Causes of Chronic Venous Insufficiency (CVI)
Chronic venous insufficiency is primarily caused by valvular incompetence in the veins, which leads to venous hypertension, reflux, and impaired blood return from the lower extremities. 1
Primary Mechanisms of CVI Development
Valvular Dysfunction
- Primary valvular incompetence - The most common cause of CVI 1
- Results from loss of elasticity in vein walls
- Failure of valve leaflets to properly close
- Allows blood to flow in reverse direction (reflux)
- Leads to increased venous pressure and vein dilation
Secondary Causes
- Deep venous thrombosis (DVT) - Second most common cause 1
- Damages valves during thrombosis and recanalization
- Results in post-thrombotic syndrome
- Extrinsic venous obstruction - Less common cause 1
- Compression from tumors, pregnancy, or other structures
- Restricts normal venous return
Pathophysiologic Mechanisms
- Venous hypertension - The fundamental problem in CVI 1, 2
- Causes elongation and tortuosity of veins
- Leads to blood pooling and reduced venous return
- Muscle pump dysfunction 3, 4
- Inefficiency of calf and foot veno-muscular pumps
- Contributes to reduced venous emptying
- Can be worsened by foot dysmorphisms (flatfoot, pes cavus)

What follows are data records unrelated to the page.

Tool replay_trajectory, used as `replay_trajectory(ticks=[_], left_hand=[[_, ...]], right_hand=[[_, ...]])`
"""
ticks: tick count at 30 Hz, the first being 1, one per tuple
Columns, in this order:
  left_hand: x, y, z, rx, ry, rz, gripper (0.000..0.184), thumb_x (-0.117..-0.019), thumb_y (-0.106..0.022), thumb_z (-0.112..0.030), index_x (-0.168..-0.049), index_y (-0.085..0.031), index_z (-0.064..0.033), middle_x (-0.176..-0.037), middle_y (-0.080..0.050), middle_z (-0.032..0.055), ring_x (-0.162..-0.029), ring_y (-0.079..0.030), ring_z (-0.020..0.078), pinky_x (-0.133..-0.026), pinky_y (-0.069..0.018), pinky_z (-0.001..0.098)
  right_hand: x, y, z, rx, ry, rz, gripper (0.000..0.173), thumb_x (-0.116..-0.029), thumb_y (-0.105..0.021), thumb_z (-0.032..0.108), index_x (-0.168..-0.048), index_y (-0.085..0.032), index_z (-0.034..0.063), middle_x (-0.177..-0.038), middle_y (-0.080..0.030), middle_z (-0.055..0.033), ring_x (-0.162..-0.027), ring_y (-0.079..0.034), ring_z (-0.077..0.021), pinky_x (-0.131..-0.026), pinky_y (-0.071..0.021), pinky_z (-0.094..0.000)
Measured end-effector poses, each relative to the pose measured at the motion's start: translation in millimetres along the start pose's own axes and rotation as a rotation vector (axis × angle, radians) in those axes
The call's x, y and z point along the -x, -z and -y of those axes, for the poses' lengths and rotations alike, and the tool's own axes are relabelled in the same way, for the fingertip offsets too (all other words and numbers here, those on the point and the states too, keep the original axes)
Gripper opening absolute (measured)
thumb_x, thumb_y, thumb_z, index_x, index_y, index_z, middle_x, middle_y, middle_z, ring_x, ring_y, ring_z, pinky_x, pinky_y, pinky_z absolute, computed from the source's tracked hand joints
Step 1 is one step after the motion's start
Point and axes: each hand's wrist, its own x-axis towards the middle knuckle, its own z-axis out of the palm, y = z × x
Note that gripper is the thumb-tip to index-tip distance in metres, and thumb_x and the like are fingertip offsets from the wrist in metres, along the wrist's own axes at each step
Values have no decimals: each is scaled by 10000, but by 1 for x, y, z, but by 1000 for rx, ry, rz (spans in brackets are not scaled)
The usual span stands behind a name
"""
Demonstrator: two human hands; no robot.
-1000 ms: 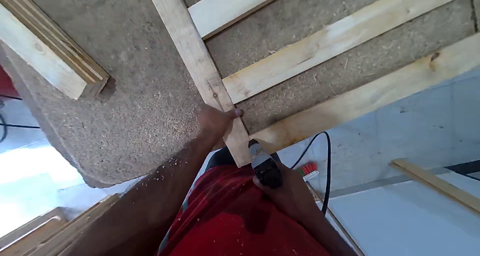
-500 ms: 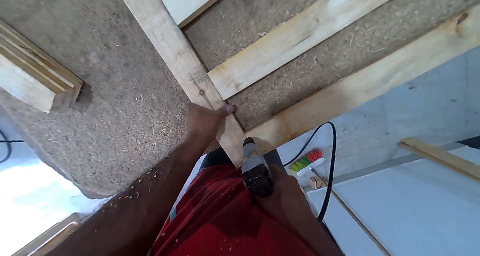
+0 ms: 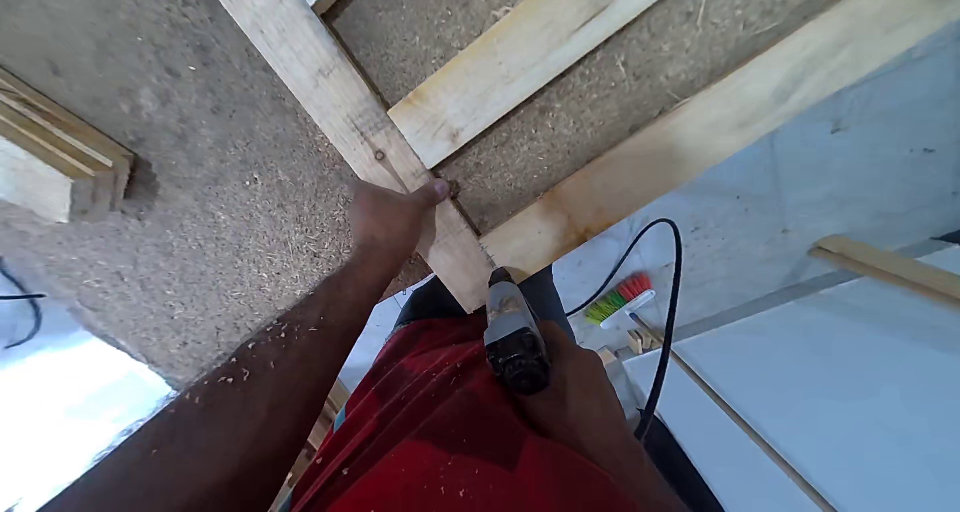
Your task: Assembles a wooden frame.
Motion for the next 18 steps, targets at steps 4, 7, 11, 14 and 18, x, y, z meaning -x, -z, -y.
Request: replay_trajectory(ticks=[4, 7, 11, 14, 18], left_hand=[[0, 0, -1, 7, -8, -2, 1027, -671, -938, -505, -1404, -425, -1, -1150, -682, 181, -1064, -700, 298, -920, -584, 548], [-1, 0, 0, -4, -10, -5, 1000, -671, -934, -519, -1377, -448, -3, -1134, -685, 180, -1052, -702, 300, -910, -583, 558], [-1, -1, 0, -7, 0, -15, 976, -663, -936, -525, -1349, -477, -5, -1108, -694, 180, -1029, -709, 307, -889, -589, 565], [-2, 0, -1, 0, -8, -8, 972, -675, -932, -516, -1360, -465, -10, -1116, -692, 171, -1030, -711, 294, -892, -592, 555], [-2, 1, -3, 12, -14, -18, 968, -673, -940, -500, -1358, -467, -6, -1115, -691, 169, -1027, -709, 284, -891, -593, 539]], right_hand=[[5, -5, -7, -13, 11, -32, 535, -795, -734, 521, -1159, -665, 135, -858, -717, -42, -835, -715, -219, -727, -574, -468], [8, -7, -11, -13, 8, -35, 528, -798, -730, 522, -1138, -668, 123, -868, -717, -50, -845, -713, -224, -735, -569, -465], [10, -11, -17, -14, 15, -52, 545, -808, -712, 581, -1135, -681, 145, -865, -721, -32, -840, -717, -201, -731, -578, -456], [12, -11, -18, -19, 8, -54, 523, -820, -701, 584, -1100, -681, 144, -861, -718, -28, -834, -715, -190, -728, -577, -447], [11, -17, -23, -22, 71, -133, 578, -819, -711, 565, -1201, -690, 132, -879, -741, -37, -823, -727, -205, -719, -590, -459]])
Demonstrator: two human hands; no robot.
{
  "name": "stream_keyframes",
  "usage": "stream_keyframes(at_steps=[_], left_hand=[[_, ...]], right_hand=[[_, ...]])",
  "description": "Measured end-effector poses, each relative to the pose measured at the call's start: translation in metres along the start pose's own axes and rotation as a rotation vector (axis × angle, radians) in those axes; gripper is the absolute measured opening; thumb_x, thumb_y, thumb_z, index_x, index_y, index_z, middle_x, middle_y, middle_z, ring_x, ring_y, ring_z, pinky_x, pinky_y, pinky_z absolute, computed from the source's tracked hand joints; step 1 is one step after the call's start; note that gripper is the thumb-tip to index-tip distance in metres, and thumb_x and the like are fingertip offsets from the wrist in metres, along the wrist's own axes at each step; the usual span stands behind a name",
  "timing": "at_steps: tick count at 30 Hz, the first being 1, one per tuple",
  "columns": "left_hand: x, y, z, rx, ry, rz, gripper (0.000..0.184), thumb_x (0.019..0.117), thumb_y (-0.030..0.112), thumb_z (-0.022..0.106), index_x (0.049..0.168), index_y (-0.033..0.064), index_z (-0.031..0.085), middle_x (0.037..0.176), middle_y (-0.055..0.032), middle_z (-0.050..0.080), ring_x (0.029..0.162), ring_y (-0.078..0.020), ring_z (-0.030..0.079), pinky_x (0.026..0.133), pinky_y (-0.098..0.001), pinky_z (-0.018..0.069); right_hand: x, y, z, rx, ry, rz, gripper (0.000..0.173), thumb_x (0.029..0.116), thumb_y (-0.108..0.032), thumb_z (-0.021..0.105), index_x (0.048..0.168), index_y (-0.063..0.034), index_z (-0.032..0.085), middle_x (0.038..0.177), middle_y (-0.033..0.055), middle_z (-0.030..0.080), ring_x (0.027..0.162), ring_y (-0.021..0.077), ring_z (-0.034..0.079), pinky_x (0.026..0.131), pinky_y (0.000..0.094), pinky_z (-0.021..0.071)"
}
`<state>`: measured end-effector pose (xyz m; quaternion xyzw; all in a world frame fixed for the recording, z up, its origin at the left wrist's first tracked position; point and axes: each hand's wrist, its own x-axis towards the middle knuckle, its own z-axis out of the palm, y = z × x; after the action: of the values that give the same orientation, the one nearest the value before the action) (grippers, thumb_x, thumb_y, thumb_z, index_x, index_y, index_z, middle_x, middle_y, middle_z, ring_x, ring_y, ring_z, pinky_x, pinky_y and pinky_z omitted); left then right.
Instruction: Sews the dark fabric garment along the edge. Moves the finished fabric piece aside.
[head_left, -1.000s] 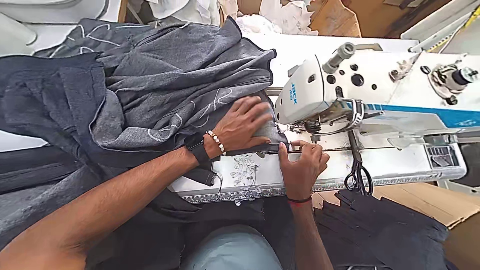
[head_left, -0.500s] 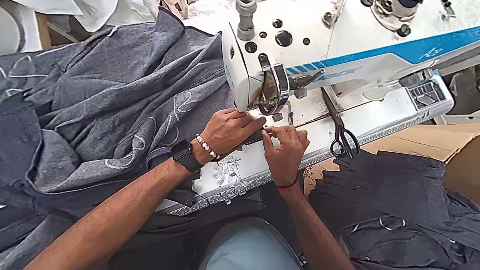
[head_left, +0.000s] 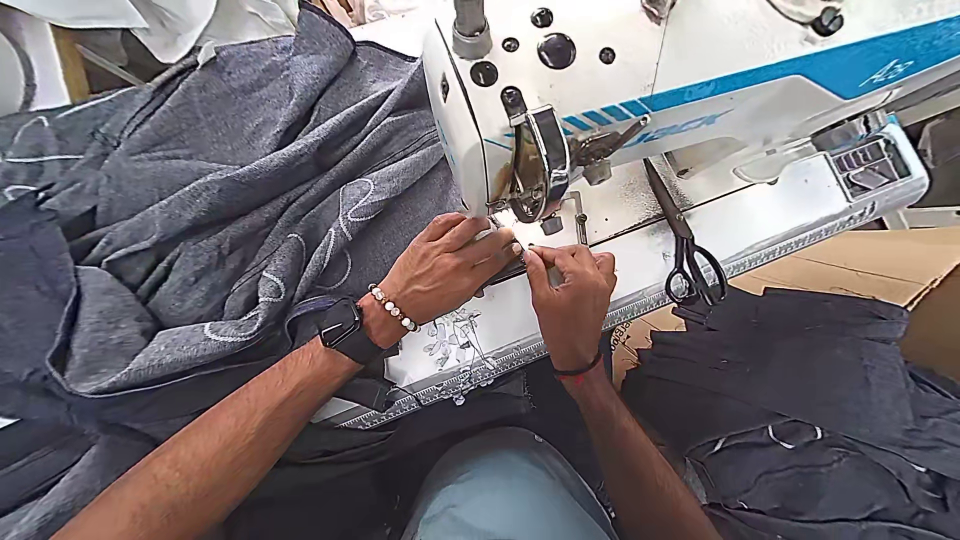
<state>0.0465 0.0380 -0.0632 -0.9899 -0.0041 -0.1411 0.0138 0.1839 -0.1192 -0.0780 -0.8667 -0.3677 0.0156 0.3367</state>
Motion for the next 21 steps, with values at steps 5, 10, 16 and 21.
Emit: stream_keyframes(at_steps=[5, 10, 16, 21], left_hand=[[-0.002, 0.001, 0.003, -0.001, 0.039, -0.044, 0.034, 0.1017, 0.019, 0.055, 0.132, 0.0173, 0.070, 0.136, -0.0021, 0.067, 0.126, -0.0271, 0.059, 0.105, -0.0445, 0.0415], [-0.002, 0.000, 0.002, -0.040, 0.035, -0.068, 0.030, 0.1021, 0.021, 0.054, 0.126, 0.0153, 0.071, 0.135, -0.0026, 0.067, 0.126, -0.0268, 0.059, 0.107, -0.0444, 0.0420], [-0.006, -0.005, -0.002, -0.055, 0.007, -0.019, 0.039, 0.1049, 0.044, 0.051, 0.134, 0.0262, 0.070, 0.141, -0.0019, 0.064, 0.130, -0.0283, 0.056, 0.109, -0.0478, 0.0382], [-0.002, 0.010, 0.000, -0.119, 0.072, -0.178, 0.029, 0.1006, 0.036, 0.059, 0.115, 0.0230, 0.080, 0.125, -0.0014, 0.071, 0.125, -0.0282, 0.057, 0.108, -0.0483, 0.0375]], right_hand=[[0.006, -0.012, 0.005, -0.122, -0.008, 0.007, 0.015, 0.0915, -0.042, 0.072, 0.091, -0.0294, 0.079, 0.088, -0.0065, 0.066, 0.096, 0.0222, 0.056, 0.082, 0.0482, 0.0373], [-0.007, -0.012, 0.014, -0.261, 0.108, -0.273, 0.015, 0.0959, -0.033, 0.067, 0.101, -0.0251, 0.078, 0.098, -0.0021, 0.069, 0.098, 0.0220, 0.058, 0.089, 0.0484, 0.0373], [-0.022, 0.000, -0.007, -0.130, -0.068, -0.317, 0.025, 0.0939, -0.023, 0.062, 0.109, -0.0289, 0.080, 0.113, -0.0041, 0.071, 0.114, 0.0220, 0.058, 0.095, 0.0498, 0.0396], [-0.005, 0.013, -0.018, -0.045, -0.065, -0.298, 0.024, 0.0949, -0.023, 0.064, 0.116, -0.0185, 0.074, 0.110, -0.0019, 0.073, 0.105, 0.0210, 0.063, 0.086, 0.0457, 0.0465]])
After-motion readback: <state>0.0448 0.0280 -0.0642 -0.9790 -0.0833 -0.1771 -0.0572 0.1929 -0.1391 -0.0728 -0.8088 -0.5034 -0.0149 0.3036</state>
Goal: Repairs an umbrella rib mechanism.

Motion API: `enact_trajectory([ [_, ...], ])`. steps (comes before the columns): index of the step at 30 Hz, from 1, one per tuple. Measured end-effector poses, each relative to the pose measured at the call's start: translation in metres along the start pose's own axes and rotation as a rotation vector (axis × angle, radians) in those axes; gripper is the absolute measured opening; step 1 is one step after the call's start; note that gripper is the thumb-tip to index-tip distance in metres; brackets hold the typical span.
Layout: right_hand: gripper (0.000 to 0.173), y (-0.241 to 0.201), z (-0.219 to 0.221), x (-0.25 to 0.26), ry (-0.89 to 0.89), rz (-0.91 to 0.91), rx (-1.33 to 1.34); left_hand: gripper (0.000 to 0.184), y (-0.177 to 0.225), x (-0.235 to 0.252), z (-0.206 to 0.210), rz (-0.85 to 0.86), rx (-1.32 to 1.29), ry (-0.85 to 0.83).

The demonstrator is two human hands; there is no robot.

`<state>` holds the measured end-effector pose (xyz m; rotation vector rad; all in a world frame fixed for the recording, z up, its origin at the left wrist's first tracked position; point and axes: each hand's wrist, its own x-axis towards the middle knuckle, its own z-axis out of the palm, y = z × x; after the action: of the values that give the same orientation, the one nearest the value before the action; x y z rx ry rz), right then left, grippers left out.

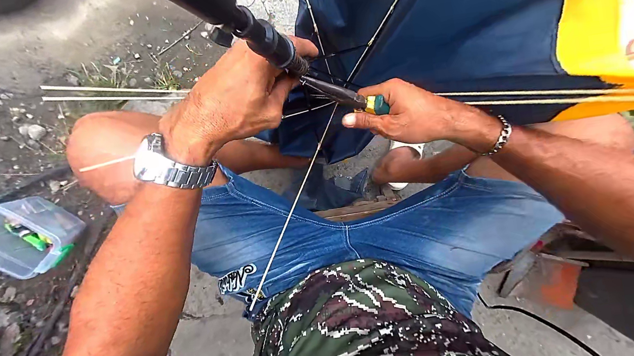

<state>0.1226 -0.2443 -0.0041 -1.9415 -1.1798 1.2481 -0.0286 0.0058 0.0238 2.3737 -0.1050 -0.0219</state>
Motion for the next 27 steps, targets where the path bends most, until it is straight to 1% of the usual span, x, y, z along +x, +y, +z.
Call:
enact_trajectory([
  [4,0.041,-0.032,-0.032,-0.03,-0.001,0.173,-0.349,0.039,0.009,0.012,0.005,0.024,0.073,-0.053],
  [6,0.045,-0.05,-0.045,-0.046,0.004,0.261,-0.551,0.038,0.015,0.022,0.009,0.071,0.11,-0.071],
  [10,0.053,-0.08,-0.057,-0.072,0.036,0.384,-0.915,0.032,0.032,0.043,0.015,0.144,0.172,-0.124],
  [12,0.052,-0.095,-0.06,-0.082,0.046,0.423,-1.053,0.028,0.044,0.054,0.018,0.153,0.206,-0.147],
  [14,0.044,-0.107,-0.062,-0.092,0.062,0.437,-1.173,0.024,0.057,0.064,0.021,0.143,0.233,-0.176],
  [18,0.021,-0.14,-0.058,-0.104,0.055,0.577,-1.303,0.008,0.083,0.084,0.031,0.118,0.275,-0.213],
  [20,0.013,-0.151,-0.055,-0.108,0.045,0.638,-1.381,0.009,0.096,0.092,0.035,0.099,0.292,-0.216],
  [27,0.012,-0.18,-0.037,-0.108,0.071,0.741,-1.465,0.014,0.129,0.095,0.04,-0.039,0.324,-0.179],
])
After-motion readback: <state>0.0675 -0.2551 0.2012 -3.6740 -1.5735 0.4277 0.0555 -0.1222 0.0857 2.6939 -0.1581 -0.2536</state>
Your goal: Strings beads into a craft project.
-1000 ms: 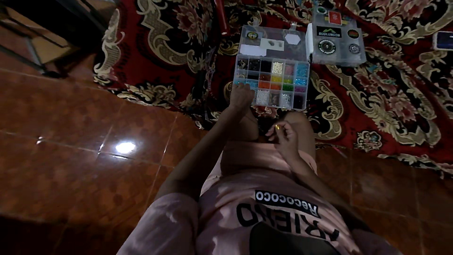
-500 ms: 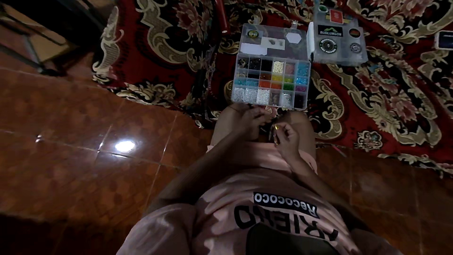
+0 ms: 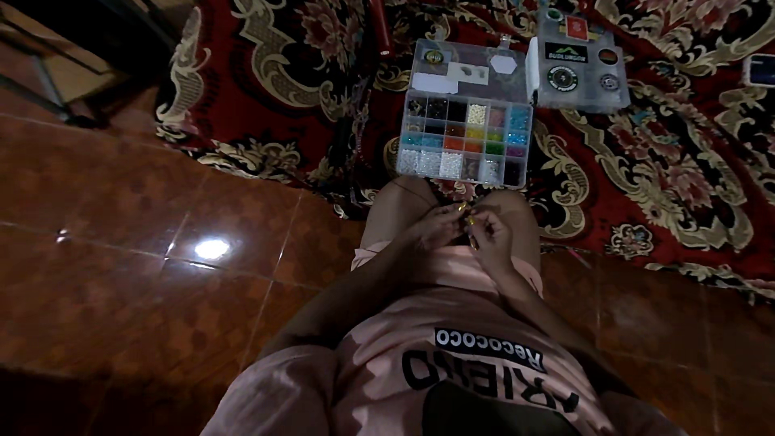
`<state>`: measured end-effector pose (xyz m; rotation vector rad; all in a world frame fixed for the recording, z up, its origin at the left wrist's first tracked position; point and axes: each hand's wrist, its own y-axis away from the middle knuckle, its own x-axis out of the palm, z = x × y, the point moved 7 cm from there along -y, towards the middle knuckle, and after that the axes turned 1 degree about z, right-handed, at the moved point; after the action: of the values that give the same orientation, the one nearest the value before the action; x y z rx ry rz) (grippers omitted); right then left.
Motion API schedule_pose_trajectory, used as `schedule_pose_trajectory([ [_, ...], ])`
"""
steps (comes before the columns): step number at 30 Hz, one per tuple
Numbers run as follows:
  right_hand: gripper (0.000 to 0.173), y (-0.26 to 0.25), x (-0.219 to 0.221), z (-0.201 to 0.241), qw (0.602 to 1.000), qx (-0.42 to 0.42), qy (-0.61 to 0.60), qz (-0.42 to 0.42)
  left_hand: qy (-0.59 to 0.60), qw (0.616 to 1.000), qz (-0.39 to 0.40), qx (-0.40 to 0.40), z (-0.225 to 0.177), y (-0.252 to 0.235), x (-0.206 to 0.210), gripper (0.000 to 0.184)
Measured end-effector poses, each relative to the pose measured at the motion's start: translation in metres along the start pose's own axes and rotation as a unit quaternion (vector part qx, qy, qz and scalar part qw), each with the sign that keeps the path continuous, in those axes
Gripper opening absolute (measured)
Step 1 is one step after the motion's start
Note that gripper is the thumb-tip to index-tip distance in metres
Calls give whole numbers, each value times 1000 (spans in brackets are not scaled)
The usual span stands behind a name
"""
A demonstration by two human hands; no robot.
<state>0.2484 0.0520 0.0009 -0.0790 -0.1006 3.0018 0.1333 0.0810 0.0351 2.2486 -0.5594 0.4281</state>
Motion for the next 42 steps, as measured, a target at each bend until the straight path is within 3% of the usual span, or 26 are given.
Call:
schedule_pose_trajectory([
  [7,6,0,0,-3,1000,-1,-3,2,18,999,35,24,8,-11,-8,27],
  [15,7,0,1,-1,1000,-2,-2,5,49,999,-7,6,14,-11,-8,28],
  [28,6,0,1,-3,1000,12,2,1,23,1000,6,18,12,-11,-7,31],
  [33,6,0,0,-2,1000,3,8,1,29,998,-31,56,12,-11,-6,32],
  [38,6,0,0,-1,1000,0,8,6,-3,1000,-15,12,3,-3,-2,27],
  [42,6,0,1,-3,1000,7,-2,4,61,994,64,67,27,-27,-20,29],
])
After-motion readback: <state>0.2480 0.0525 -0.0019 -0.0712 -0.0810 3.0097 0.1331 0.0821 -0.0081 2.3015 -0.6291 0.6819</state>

Risk Factors for CVI Development
- Genetic predisposition - Family history of venous disease 1
- Female sex - Women are more affected than men 1
- Advancing age - Prevalence increases with age 1
- Chronically increased intra-abdominal pressure 1
- Obesity
- Pregnancy
- Chronic constipation
- Abdominal tumors
- Prolonged standing - Occupational risk factor 1
- Arteriovenous shunting - Disrupts normal flow patterns 1
Cellular and Molecular Mechanisms
- Inflammatory processes 2, 5
- Venous hypertension triggers inflammatory cascade
- Leads to endothelial activation and dysfunction
- Microparticle release 5
- Elevated levels of endothelial microparticles (EMPs) and platelet microparticles (PMPs)
- Contribute to venous wall dysfunction
- Associated with increased tissue factor and P-selectin expression
- Structural changes in venous walls 5
- Activation of endothelial and smooth muscle cells
- Hyperplasic-multilayered basal lamina formation
- Impaired contractile responses
Progression of Disease
Early manifestations
- Telangiectasias and reticular veins
- Varicose veins (dilated, tortuous veins ≥3mm)
- Leg heaviness, aching, cramping, especially at day's end
Advanced manifestations
- Edema worsened by standing, relieved by elevation
- Skin changes (hyperpigmentation, eczema)
- Lipodermatosclerosis (fibrosis and contraction of skin/subcutaneous tissues)
- Venous ulceration - most severe complication 1
Clinical Pearls and Pitfalls
- Important clinical caveat: CVI is often misdiagnosed as other conditions like lymphedema or cellulitis, delaying proper treatment
- Diagnostic pitfall: Not all leg pain and swelling is due to CVI - duplex ultrasonography is essential for confirming diagnosis when intervention is being considered 1
- Treatment consideration: While compression therapy is the mainstay of conservative management, addressing the underlying valvular dysfunction is necessary for long-term improvement 6
Understanding the pathophysiologic mechanisms of CVI is crucial for appropriate management, which should target the specific underlying causes rather than just symptom relief.